The task calls for every line of the data to be repeated exactly.

→ **Given material**
* * * *

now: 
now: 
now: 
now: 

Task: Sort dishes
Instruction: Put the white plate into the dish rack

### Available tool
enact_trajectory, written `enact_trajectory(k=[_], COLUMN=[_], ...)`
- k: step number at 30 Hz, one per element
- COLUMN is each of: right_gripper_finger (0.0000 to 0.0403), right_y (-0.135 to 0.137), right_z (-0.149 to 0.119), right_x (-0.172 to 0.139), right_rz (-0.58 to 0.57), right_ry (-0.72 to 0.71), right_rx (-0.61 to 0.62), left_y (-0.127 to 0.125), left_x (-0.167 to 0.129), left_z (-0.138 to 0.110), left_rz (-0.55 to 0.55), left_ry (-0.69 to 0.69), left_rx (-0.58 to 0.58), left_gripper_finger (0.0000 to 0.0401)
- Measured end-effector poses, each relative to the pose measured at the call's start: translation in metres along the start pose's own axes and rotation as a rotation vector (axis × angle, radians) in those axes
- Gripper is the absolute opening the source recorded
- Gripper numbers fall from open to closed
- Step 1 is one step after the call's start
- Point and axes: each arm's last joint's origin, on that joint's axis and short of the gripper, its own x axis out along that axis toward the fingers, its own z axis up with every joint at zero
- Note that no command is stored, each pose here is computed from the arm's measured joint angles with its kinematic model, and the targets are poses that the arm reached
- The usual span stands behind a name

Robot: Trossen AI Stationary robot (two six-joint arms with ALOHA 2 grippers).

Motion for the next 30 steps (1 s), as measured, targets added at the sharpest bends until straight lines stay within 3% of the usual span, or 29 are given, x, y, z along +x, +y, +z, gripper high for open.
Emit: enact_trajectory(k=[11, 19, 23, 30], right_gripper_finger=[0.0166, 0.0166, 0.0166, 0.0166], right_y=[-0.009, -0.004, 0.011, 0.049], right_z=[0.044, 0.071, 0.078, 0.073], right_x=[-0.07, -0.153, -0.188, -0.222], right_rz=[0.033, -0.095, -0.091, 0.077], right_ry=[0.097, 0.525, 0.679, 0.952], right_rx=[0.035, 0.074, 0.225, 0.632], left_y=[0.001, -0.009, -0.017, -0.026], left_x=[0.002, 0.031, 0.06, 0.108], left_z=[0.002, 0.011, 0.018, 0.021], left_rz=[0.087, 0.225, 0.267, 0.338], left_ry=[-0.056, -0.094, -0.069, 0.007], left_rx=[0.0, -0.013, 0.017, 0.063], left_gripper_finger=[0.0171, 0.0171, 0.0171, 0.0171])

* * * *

→ **Written response**
now: 
now: 
now: 
now: 

Task: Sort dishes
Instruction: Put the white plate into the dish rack

### Available tool
enact_trajectory, written `enact_trajectory(k=[_], COLUMN=[_], ...)`
- k: step number at 30 Hz, one per element
- COLUMN is each of: right_gripper_finger (0.0000 to 0.0403), right_y (-0.135 to 0.137), right_z (-0.149 to 0.119), right_x (-0.172 to 0.139), right_rz (-0.58 to 0.57), right_ry (-0.72 to 0.71), right_rx (-0.61 to 0.62), left_y (-0.127 to 0.125), left_x (-0.167 to 0.129), left_z (-0.138 to 0.110), left_rz (-0.55 to 0.55), left_ry (-0.69 to 0.69), left_rx (-0.58 to 0.58), left_gripper_finger (0.0000 to 0.0401)
- Measured end-effector poses, each relative to the pose measured at the call's start: translation in metres along the start pose's own axes and rotation as a rotation vector (axis × angle, radians) in those axes
- Gripper is the absolute opening the source recorded
- Gripper numbers fall from open to closed
- Step 1 is one step after the call's start
- Point and axes: each arm's last joint's origin, on that joint's axis and short of the gripper, its own x axis out along that axis toward the fingers, its own z axis up with every joint at zero
- Note that no command is stored, each pose here is computed from the arm's measured joint angles with its kinematic model, and the targets are poses that the arm reached
- The usual span stands behind a name

Robot: Trossen AI Stationary robot (two six-joint arms with ALOHA 2 grippers).

Motion for the next 30 steps (1 s), as measured, targets added at the sharpest bends until straight lines stay within 3% of the usual span, or 29 are given, x, y, z along +x, +y, +z, gripper high for open.
Emit: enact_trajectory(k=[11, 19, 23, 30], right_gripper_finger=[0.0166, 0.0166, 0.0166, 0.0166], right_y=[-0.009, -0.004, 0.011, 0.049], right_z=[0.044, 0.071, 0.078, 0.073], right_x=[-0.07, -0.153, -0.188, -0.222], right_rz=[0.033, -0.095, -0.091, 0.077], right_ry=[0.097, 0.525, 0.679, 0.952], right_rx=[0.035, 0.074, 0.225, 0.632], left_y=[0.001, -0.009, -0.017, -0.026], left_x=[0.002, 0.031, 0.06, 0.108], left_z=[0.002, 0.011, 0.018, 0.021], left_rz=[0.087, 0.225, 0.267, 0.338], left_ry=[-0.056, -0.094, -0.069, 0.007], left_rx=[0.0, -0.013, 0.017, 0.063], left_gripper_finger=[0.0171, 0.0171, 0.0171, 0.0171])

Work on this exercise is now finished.